County in Tennessee, United States

Hardeman County is a county located in the U.S. state of Tennessee. As of the 2020 census, the population was 25,462. Its county seat is Bolivar.

==History==
Hardeman County was created by the Tennessee General Assembly in 1823 from parts of Hardin County and "Indian lands." It is named for Thomas J. Hardeman (1788–1854), a veteran of the Creek War and the War of 1812 and a prominent figure in the fight for Texas independence. He served as a congressman in the Republic of Texas, and was also the father of Confederate brigadier general William Polk Hardeman.

Settlers began arriving in the area that is now Hardeman County in 1819, following a treaty with the Chickasaw allowing settlement in West Tennessee signed on October 19, 1818. Among these earliest settlers were the county's namesame Thomas Hardeman and Ezekiel Polk, the paternal grandfather of president James K. Polk. Thereafter, further settlers arrived from Middle Tennessee, Alabama, North and South Carolina, and Virginia.

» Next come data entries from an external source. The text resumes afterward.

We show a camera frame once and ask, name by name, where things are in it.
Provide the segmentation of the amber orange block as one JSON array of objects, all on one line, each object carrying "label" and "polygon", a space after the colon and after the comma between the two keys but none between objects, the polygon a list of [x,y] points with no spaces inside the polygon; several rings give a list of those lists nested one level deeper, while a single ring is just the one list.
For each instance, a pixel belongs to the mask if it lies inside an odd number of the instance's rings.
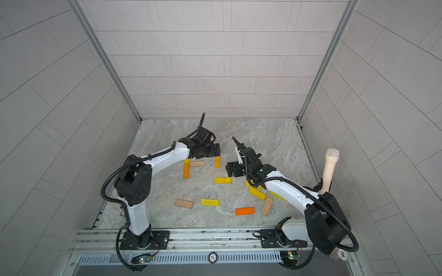
[{"label": "amber orange block", "polygon": [[215,157],[214,167],[215,168],[220,168],[221,167],[221,158],[220,158],[220,156],[216,156]]}]

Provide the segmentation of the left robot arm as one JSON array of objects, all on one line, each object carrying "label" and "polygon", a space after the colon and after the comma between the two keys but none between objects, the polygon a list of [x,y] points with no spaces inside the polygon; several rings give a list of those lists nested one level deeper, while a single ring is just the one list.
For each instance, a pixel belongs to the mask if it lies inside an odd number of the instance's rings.
[{"label": "left robot arm", "polygon": [[130,155],[122,167],[113,172],[101,187],[101,197],[121,205],[128,227],[126,238],[132,245],[144,249],[151,243],[151,224],[145,200],[150,194],[152,178],[167,167],[187,159],[219,157],[216,136],[198,126],[190,135],[173,142],[166,149],[144,157]]}]

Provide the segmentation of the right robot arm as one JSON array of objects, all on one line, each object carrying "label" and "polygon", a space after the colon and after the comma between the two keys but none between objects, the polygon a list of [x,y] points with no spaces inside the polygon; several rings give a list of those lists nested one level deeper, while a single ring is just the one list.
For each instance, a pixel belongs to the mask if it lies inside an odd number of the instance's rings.
[{"label": "right robot arm", "polygon": [[329,148],[325,155],[322,181],[318,191],[305,188],[286,178],[270,164],[262,164],[261,155],[251,147],[236,142],[237,162],[229,162],[226,170],[229,176],[246,177],[252,187],[261,186],[283,197],[302,212],[306,222],[306,233],[313,245],[322,253],[331,254],[335,248],[357,252],[359,244],[348,220],[336,198],[329,193],[339,150]]}]

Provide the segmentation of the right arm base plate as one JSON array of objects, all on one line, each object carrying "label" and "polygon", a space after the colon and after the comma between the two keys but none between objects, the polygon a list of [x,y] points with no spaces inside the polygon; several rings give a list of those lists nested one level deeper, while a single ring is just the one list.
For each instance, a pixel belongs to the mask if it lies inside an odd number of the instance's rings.
[{"label": "right arm base plate", "polygon": [[289,240],[282,231],[276,229],[264,229],[253,232],[255,238],[259,238],[262,248],[306,248],[307,241]]}]

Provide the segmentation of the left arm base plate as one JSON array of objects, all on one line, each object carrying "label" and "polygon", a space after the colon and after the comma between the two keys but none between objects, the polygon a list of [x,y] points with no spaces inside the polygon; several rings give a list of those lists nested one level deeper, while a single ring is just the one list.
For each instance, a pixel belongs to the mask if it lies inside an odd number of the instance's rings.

The first permanent settlement was established in 1823 along the Hatchie River, dubbed Hatchie Town. The town's location along the river led to recurrent flooding, and ultimately the decision was made to relocate the settlement approximately one mile south to what is now Bolivar.

Hardeman County was the site of several battles and skirmishes in the Civil War. The largest of these was the Battle of Hatchie Bridge which took place on October 5, 1862, and resulted in 900 total casualties. Much of downtown Bolivar was also burned down during the war. The town of Grand Junction was the site of the first contraband camp, organized by John Eaton to shelter and employ enslaved individuals captured by the Union.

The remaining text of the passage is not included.